# Post-process: Smoothing and Reclassify Classes

## Description
In this notebook we use external layers that contain reliable information on centain classes and/or have higher-spatial resolution to reclassify classes that may be misclassified by the random forest classifier. These external layers have been prepared and uploaded into 'Data/' folder. We'll also conduct a median filtering to reduce the 'salt and pepper' effect resulted from pixel-based classification. This notebook will demonstrate how to do these and visualise the comparison before and after the post-processing.
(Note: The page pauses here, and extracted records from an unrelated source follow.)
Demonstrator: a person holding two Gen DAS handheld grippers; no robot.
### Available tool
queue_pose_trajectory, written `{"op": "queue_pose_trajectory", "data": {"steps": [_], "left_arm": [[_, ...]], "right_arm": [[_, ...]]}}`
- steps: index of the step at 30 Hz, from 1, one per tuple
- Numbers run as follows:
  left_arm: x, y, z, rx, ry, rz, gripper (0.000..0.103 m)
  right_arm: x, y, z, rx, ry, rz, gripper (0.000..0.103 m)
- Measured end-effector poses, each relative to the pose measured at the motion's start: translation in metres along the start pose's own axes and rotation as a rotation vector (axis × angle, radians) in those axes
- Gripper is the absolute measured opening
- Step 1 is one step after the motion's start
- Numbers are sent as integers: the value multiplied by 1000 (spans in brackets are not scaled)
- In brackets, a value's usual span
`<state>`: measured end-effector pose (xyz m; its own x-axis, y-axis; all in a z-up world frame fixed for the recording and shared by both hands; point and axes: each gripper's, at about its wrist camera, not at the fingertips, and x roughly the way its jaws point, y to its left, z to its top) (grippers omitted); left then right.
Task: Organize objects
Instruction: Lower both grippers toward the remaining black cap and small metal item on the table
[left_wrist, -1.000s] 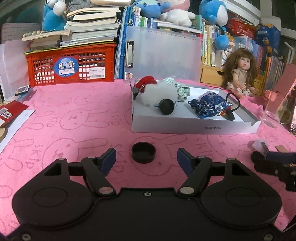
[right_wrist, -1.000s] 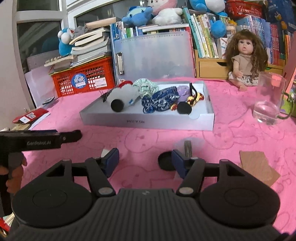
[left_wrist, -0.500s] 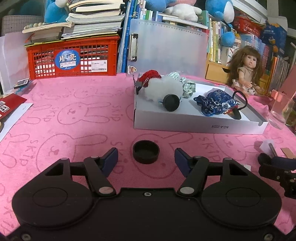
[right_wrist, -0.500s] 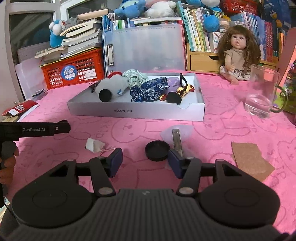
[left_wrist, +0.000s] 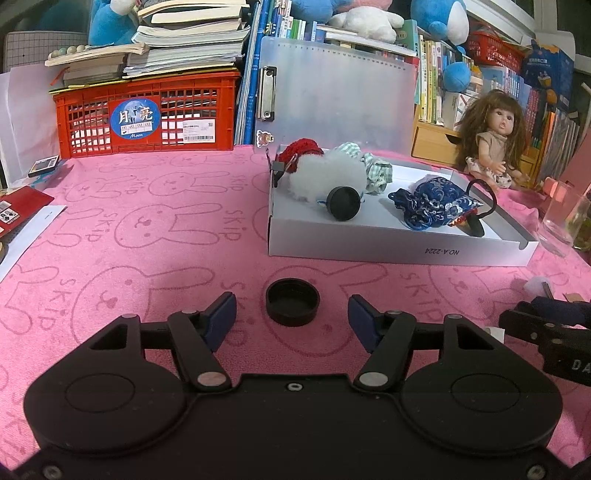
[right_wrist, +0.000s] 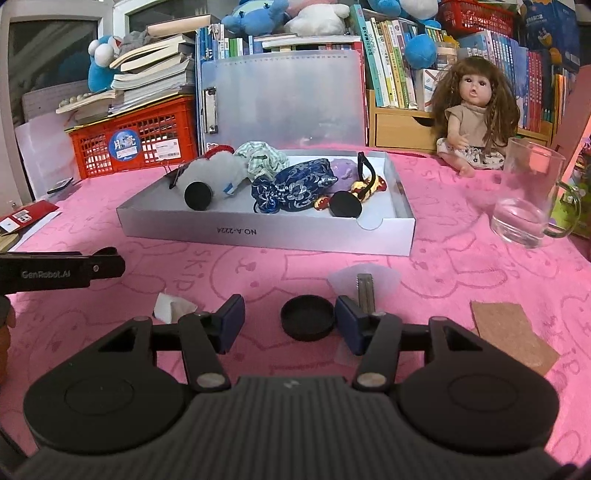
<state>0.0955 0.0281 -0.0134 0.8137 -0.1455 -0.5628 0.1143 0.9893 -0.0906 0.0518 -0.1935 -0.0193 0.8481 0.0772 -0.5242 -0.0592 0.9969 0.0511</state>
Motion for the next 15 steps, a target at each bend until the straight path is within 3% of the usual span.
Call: {"op": "queue_pose_trajectory", "data": {"steps": [7, 15], "left_arm": [[1, -1, 1, 6, 1, 2, 64], [7, -4, 6, 2, 3, 4, 46]], "right_arm": [[1, 6, -3, -40, -11, -19, 68], [0, 5, -5, -33, -21, -16, 64]]}}
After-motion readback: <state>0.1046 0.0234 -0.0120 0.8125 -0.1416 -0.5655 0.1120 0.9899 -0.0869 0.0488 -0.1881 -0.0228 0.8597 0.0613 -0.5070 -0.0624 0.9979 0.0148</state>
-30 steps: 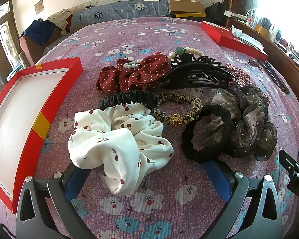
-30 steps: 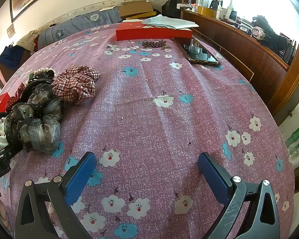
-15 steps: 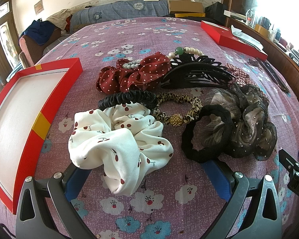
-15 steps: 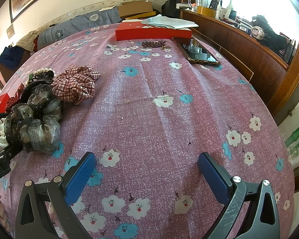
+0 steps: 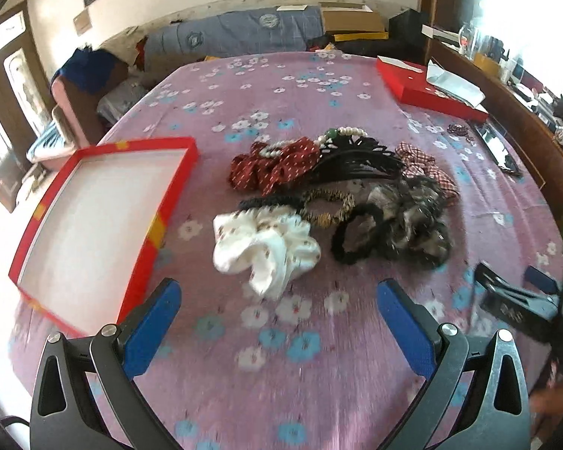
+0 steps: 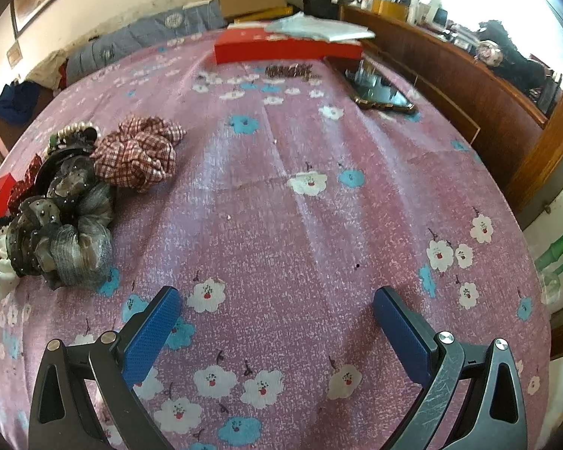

To run this analysis, run all the cells in the notebook, starting with the "Load packages" cell.

### Load Packages

In [None]:
%matplotlib inline
import os
import datacube
import warnings
import numpy as np
import geopandas as gpd
import pandas as pd
import xarray as xr
import rioxarray
from rasterio.enums import Resampling
from datacube.utils.cog import write_cog
from deafrica_tools.spatial import xr_rasterize
from deafrica_tools.plotting import rgb, display_map
from skimage.morphology import binary_dilation,disk
from skimage.filters.rank import modal
from odc.algo import xr_reproject
import matplotlib.pyplot as plt

## Analysis parameters
* `prediction_maps_path`: A list of file paths and name of the classification maps produced in the previous notebook.
* `dict_map`: A dictionary map of class names corresponding to pixel values.
* `output_crs`: Coordinate reference system for output raster files.

In [None]:
prediction_maps_path=['Results/Rwanda_land_cover_prediction_2021_location_0.tif',
'Results/Rwanda_land_cover_prediction_2021_location_1.tif',
'Results/Rwanda_land_cover_prediction_2021_location_2.tif'] # list of prediction map files
dict_map={1:'Forest',5:'Grassland',7:'Shrubland',9:'Perennial Cropland',10:'Annual Cropland',11:'Wetland',12:'Water Body',13:'Urban Settlement'}
output_crs='epsg:32735' # WGS84/UTM Zone 35S

## External Layers
A few external layers were sourced and prepared in the 'Data/' folder, which are helpful to provide information on specific classes, e.g. Urban Settlements and Water Body. which include:
* `hand_raster`: Hydrologically adjusted elevations, i.e. Height Above the Nearest Hrainage (hand) derived from the [MERIT Hydro dataset](https://developers.google.com/earth-engine/datasets/catalog/MERIT_Hydro_v1_0_1#description).
* `river_network_shp`: OSM river network shapefile. The OSM layers were sourced from the [Humanitarian OpenStreetMap Team (HOT)](https://data.humdata.org/organization/hot) website.
* `road_network_shp`: OSM road network shapefile.
* `google_building_raster`: A rasterised layer of [Google Open Building polygons](https://developers.google.com/earth-engine/datasets/catalog/GOOGLE_Research_open-buildings_v2_polygons), which consist of outlines of buildings derived from high-resolution 50 cm satellite imagery. As there are many polygons in the original vector layer, we rasterised the layer to reduce disk storage and memory required for processing.
* `wsf2019_raster`: 2019 [World Settlement Footprint (WSF) layer](https://gee-community-catalog.org/projects/wsf/), a 10m resolution binary mask outlining the extent of human settlements globally derived by means of 2019 multitemporal Sentinel-1 and Sentinel-2 imagery.  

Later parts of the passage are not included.